§ Instructions to follow: Where the line containing "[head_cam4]" appears, begin retyping; continue exactly through the final line of the data. Omit every picture.

§ Given material:
----------
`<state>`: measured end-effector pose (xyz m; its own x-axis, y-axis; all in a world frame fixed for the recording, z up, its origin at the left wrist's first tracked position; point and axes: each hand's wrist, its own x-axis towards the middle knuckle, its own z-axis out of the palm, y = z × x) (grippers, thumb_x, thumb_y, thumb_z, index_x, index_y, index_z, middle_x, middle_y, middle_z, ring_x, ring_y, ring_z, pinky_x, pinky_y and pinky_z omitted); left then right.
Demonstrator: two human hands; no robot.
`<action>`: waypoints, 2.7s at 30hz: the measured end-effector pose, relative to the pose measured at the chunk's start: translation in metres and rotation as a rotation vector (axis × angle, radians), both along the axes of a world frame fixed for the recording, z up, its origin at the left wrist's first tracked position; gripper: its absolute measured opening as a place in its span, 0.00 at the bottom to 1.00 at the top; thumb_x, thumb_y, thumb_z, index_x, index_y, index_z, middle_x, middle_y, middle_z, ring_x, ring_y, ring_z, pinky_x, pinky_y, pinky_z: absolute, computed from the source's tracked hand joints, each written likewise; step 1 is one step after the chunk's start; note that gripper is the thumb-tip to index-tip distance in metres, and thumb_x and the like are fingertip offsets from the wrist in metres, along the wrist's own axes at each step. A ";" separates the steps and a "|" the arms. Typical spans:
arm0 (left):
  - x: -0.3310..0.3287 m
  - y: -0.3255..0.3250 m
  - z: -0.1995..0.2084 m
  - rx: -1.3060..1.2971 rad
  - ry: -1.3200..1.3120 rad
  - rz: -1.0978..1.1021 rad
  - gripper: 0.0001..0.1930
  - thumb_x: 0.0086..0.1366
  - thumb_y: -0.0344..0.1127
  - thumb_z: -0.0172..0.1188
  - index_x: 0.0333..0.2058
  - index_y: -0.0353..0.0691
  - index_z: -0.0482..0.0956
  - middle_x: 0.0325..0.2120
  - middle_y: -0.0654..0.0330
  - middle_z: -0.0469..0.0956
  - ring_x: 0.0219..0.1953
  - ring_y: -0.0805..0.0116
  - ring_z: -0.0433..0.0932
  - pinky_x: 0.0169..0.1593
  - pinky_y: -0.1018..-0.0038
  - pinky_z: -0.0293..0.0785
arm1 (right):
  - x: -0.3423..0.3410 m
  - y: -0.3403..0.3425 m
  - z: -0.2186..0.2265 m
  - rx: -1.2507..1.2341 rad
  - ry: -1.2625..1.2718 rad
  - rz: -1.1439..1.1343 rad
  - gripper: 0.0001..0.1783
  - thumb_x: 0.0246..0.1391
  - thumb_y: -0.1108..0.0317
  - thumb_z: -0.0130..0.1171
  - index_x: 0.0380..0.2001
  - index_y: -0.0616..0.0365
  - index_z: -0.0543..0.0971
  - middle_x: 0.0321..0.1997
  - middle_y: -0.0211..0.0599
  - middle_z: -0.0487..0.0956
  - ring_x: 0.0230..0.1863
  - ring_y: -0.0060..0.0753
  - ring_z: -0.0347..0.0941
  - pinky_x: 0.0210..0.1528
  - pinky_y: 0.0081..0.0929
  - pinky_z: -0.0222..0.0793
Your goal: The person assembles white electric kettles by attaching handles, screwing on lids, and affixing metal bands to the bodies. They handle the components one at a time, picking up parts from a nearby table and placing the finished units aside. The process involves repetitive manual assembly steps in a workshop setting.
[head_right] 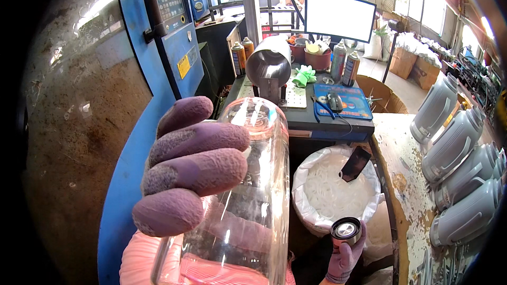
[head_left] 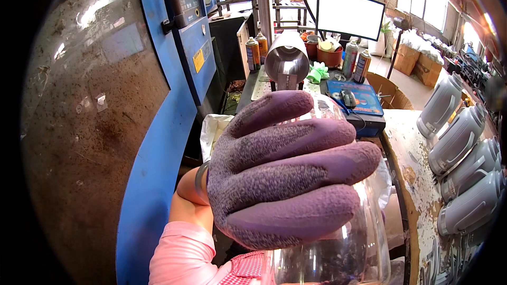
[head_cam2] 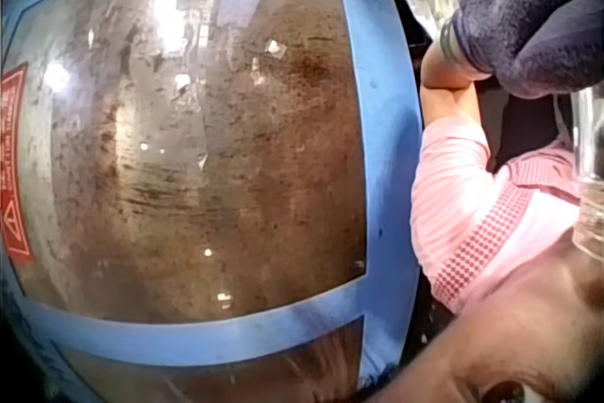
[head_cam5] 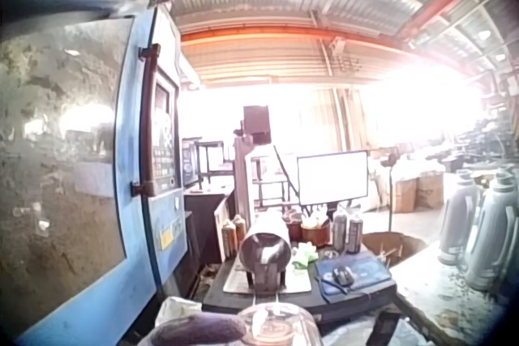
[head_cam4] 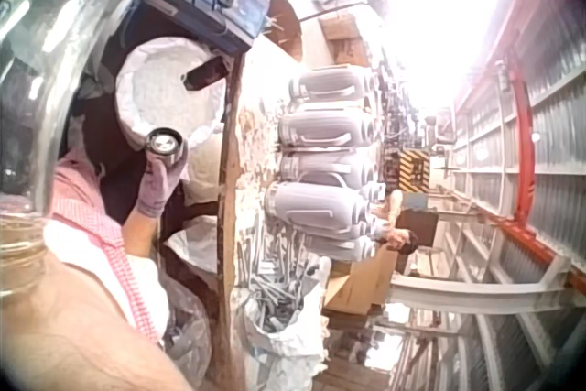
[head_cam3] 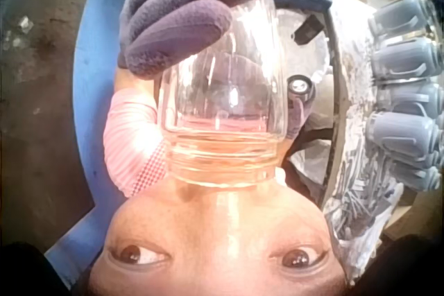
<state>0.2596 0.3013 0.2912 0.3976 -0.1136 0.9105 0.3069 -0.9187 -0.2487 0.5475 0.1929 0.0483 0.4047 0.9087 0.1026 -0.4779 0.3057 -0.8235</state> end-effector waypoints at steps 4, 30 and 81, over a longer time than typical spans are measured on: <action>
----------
§ Exercise result:
[head_cam4] 
[head_cam3] 
<state>0.2596 0.3013 0.2912 0.3976 -0.1136 0.9105 0.3069 -0.9187 -0.2487 0.5475 0.1929 0.0483 0.4047 0.9087 0.1026 -0.4779 0.3057 -0.8235</state> end-effector waypoints at steps 4, 30 and 81, over a longer time than typical spans are measured on: <action>

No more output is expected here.